But to dismiss Phil's would be a mistake. I'd been hearing about it for months from the discriminating staff at Bar Deville who have been skipping over the fine fare to be had at Odge's Old Fashioned Red Hots right across the street and hying due west on Chicago ever since Phil's opened back in February. This ain't owner "Fat" Phil Ashbach's first rodeo. In the early 70s he co-owned the venerable Herm's Hot Dog Palace in Skokie before quitting the game. But early this year he hooked up with the folks that run Lockdown and grabbed the spot. Ashbach's a hands-on, larger-than-life type obsessed with own bulk, as his personal home page attests. If he's regularly snarfing down Jumbos it's easy to see why.

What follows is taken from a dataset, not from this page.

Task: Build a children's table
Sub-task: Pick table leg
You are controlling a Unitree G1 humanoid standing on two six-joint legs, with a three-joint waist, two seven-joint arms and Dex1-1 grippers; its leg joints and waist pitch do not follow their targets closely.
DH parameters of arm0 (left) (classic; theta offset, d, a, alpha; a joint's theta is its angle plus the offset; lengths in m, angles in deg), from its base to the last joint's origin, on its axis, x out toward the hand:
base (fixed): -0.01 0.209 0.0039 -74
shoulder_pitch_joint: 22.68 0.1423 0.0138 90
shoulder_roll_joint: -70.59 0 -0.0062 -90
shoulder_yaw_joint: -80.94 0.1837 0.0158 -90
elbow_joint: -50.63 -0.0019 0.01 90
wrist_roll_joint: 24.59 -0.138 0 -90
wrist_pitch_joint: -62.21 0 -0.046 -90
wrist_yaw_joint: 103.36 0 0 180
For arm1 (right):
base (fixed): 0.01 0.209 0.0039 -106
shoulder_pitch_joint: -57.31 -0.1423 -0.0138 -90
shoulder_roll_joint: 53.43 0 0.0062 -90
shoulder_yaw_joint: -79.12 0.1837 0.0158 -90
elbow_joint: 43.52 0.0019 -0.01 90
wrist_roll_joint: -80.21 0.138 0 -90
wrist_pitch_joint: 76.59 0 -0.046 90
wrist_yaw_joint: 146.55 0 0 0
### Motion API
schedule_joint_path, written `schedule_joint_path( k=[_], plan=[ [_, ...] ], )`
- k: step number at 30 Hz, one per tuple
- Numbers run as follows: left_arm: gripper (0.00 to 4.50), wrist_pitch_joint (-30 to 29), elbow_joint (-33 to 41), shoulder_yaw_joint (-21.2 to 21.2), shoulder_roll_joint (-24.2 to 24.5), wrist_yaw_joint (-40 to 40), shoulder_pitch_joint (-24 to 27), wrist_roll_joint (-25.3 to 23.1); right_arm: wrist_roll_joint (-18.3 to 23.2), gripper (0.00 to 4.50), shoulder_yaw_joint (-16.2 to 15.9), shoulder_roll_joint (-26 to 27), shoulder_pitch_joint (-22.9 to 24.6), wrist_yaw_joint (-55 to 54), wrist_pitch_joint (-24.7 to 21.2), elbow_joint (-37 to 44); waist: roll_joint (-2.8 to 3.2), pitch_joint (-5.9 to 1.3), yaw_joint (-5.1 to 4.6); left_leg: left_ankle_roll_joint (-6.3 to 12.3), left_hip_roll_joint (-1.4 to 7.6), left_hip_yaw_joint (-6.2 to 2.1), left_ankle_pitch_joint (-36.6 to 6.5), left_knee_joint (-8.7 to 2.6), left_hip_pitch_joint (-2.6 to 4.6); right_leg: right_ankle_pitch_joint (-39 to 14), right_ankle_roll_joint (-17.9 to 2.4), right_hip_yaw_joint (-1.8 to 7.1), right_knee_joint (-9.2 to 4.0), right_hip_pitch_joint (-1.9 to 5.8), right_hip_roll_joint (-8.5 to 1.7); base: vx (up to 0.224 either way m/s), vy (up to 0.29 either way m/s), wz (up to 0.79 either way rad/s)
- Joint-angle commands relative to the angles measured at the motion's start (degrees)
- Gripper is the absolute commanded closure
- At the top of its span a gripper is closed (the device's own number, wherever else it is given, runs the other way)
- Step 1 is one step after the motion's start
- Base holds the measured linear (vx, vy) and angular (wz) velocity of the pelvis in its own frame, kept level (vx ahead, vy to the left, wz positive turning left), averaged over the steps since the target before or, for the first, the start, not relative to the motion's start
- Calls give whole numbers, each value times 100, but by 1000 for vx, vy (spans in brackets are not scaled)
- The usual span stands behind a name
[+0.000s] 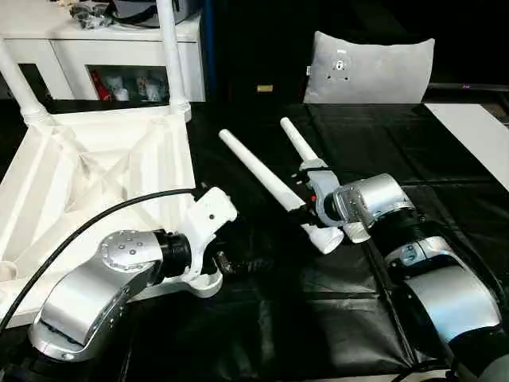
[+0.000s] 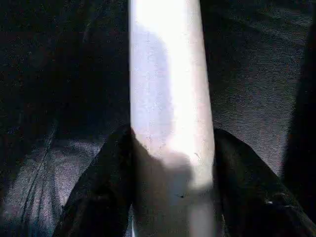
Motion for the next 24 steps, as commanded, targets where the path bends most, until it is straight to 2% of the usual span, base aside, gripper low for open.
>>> schedule_joint_path(
  k=[1,2,4,5,6,7,9,11,12,13,14,15,16,17,18,19,20,21,23,24],
  plan=[
    [0,-13,-49,-43,17,-79,54,-6,-54,250,-72,-41,117,88,-126,83,75,-326,-4,-221,258,-12,-488,-420,63,637,-1460,283,-417,254,-466,0,0,0],
    [0,-7,-54,-46,17,-88,62,-11,-52,252,-70,-39,122,90,-130,90,75,-323,-2,-222,261,-11,-497,-422,66,607,-1443,286,-422,251,-470,0,0,0],
    [0,51,-113,-60,-2,-162,115,-67,-33,260,-50,-39,172,112,-182,180,160,-331,-5,-249,256,-21,-486,-414,73,669,-1441,282,-408,244,-463,0,0,0],
    [0,80,-145,-61,-18,-200,130,-96,-23,262,-44,-47,198,125,-217,236,119,-329,-15,-244,254,-16,-504,-418,74,704,-1429,281,-418,246,-447,0,0,0],
    [0,104,-217,-73,-104,-329,127,-153,36,262,-24,-82,276,176,-349,448,141,-332,-8,-245,251,-19,-506,-418,77,723,-1426,281,-414,250,-447,0,0,0],
    [0,104,-217,-73,-104,-329,127,-153,36,262,-24,-82,276,176,-349,448,125,-331,3,-229,253,-18,-468,-414,74,789,-1406,287,-422,260,-450,0,0,0],
    [0,189,-278,-107,-205,-468,113,-220,104,262,48,-85,329,172,-404,587,132,-335,6,-244,256,-29,-470,-423,69,805,-1428,278,-416,261,-463,0,0,0],
    [0,350,-474,-207,-361,-739,75,-345,257,262,304,-59,444,114,-357,802,111,-335,3,-226,258,-20,-463,-416,69,822,-1429,290,-425,272,-462,0,0,0],
    [0,350,-474,-207,-361,-739,75,-345,257,263,304,-59,444,114,-357,802,114,-332,5,-212,256,-20,-445,-416,59,839,-1417,293,-427,274,-460,0,0,0],
    [0,399,-541,-269,-427,-895,51,-411,382,263,566,-24,505,-7,-271,946,64,-338,3,-194,254,-14,-414,-419,61,869,-1402,296,-432,282,-460,0,0,0],
    [0,527,-616,-398,-553,-1147,1,-504,615,263,1053,61,624,-251,-41,1263,50,-338,20,-158,259,-16,-369,-419,59,881,-1368,300,-426,285,-469,0,0,0],
    [0,551,-626,-417,-573,-1179,-7,-516,646,263,1118,74,644,-284,-6,1319,64,-344,25,-152,259,-12,-351,-413,57,895,-1367,305,-424,284,-479,0,0,0],
    [0,620,-645,-484,-637,-1266,-51,-536,817,263,1409,153,688,-396,49,1495,23,-357,23,-114,261,-11,-282,-414,63,935,-1369,294,-428,284,-473,0,0,0],
    [0,672,-678,-583,-742,-1385,-126,-539,1051,263,1723,241,802,-420,246,1821,36,-354,54,-67,268,-6,-235,-415,58,1015,-1348,310,-419,288,-490,0,0,0],
    [0,765,-726,-700,-881,-1542,-235,-546,1403,263,2132,338,956,-362,302,2292,11,-384,54,-42,270,-14,-124,-401,63,1137,-1354,298,-401,300,-485,0,0,0],
    [0,776,-731,-707,-894,-1556,-246,-547,1434,263,2174,349,971,-365,272,2344,16,-379,58,10,263,-12,-39,-407,59,1254,-1352,297,-395,295,-473,0,0,0],
    [0,847,-772,-760,-999,-1666,-345,-561,1761,263,2582,490,1089,-413,70,2785,24,-381,70,115,261,-17,73,-403,57,1454,-1341,285,-382,285,-463,0,0,0],
    [0,901,-791,-786,-1066,-1739,-413,-577,1947,263,2737,576,1218,-374,150,3121,14,-372,79,151,262,-20,61,-409,50,1429,-1321,283,-383,284,-470,0,0,0],
    [0,994,-830,-856,-1196,-1855,-531,-569,2181,264,2863,704,1439,-294,333,3642,19,-370,104,171,268,-21,19,-414,57,1336,-1260,280,-394,276,-477,0,0,0],
    [0,994,-830,-856,-1196,-1855,-531,-569,2181,264,2863,704,1439,-294,333,3642,22,-361,118,166,265,-14,4,-419,65,1269,-1240,280,-414,264,-473,0,0,0]
  ],
)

But he puts out a truly excellent, snappy char dog—scored on the ends and along its length so the edges of the natural skin casing pick up an irresistible crisp from the flames. He's also pushing sloppy Los Angeles-style burgers (a la In-and-Out) called, of course, Fatsos. While this is perhaps my least favorite style—putting Thousand Island dressing on a burger is akin to putting ketchup on a hot dog—the char grilling makes all the difference.
And the shrimp that load that po'boy? Fat jumbos fried crisp to rival the good ones at Red Hot Ranch. I couldn't finish a pound. I wouldn't have a prayer against that sandwich.